• **Entries taken from a collection**

◇ ◇ ◇ ◇

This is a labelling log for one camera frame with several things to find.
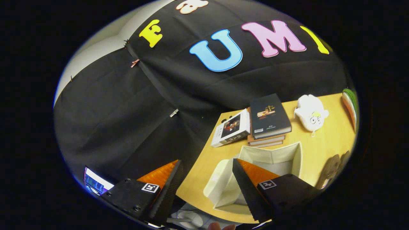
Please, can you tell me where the white book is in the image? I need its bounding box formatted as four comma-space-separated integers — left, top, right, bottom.
210, 109, 251, 148

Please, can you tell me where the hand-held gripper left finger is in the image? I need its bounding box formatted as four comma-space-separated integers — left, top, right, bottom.
101, 160, 185, 226

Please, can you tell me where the dark book with scales print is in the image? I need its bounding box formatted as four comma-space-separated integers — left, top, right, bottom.
249, 93, 292, 139

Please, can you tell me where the white round object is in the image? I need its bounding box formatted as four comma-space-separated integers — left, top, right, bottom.
173, 208, 208, 229

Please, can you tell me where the fabric storage box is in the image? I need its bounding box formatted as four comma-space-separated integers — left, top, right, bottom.
204, 142, 303, 215

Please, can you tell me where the brown book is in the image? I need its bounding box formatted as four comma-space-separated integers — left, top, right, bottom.
249, 141, 284, 148
247, 134, 286, 143

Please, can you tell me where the brown fuzzy shoe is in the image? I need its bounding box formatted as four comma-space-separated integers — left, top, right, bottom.
316, 154, 341, 189
339, 151, 351, 170

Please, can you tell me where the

◇ ◇ ◇ ◇

• **PROBLEM DESCRIPTION**
Strip the images and return the remaining data exactly.

• **PROBLEM SOLUTION**
This is a labelling log for one camera frame with several things to find.
Please, can you tell me where the white book is in the image? I need its bounding box formatted as four comma-space-separated integers — left, top, right, bottom.
210, 109, 251, 148

Please, can you tell me where the hand-held gripper left finger is in the image? I need its bounding box formatted as four comma-space-separated integers — left, top, right, bottom.
101, 160, 185, 226

Please, can you tell me where the dark book with scales print is in the image? I need its bounding box formatted as four comma-space-separated integers — left, top, right, bottom.
249, 93, 292, 139

Please, can you tell me where the white round object is in the image? I need its bounding box formatted as four comma-space-separated integers — left, top, right, bottom.
173, 208, 208, 229

Please, can you tell me where the fabric storage box is in the image? I need its bounding box formatted as four comma-space-separated integers — left, top, right, bottom.
204, 142, 303, 215

Please, can you tell me where the brown book is in the image? I need its bounding box formatted as four comma-space-separated integers — left, top, right, bottom.
249, 141, 284, 148
247, 134, 286, 143

Please, can you tell me where the brown fuzzy shoe is in the image? I need its bounding box formatted as four comma-space-separated integers — left, top, right, bottom.
316, 154, 341, 189
339, 151, 351, 170

Please, can you tell me where the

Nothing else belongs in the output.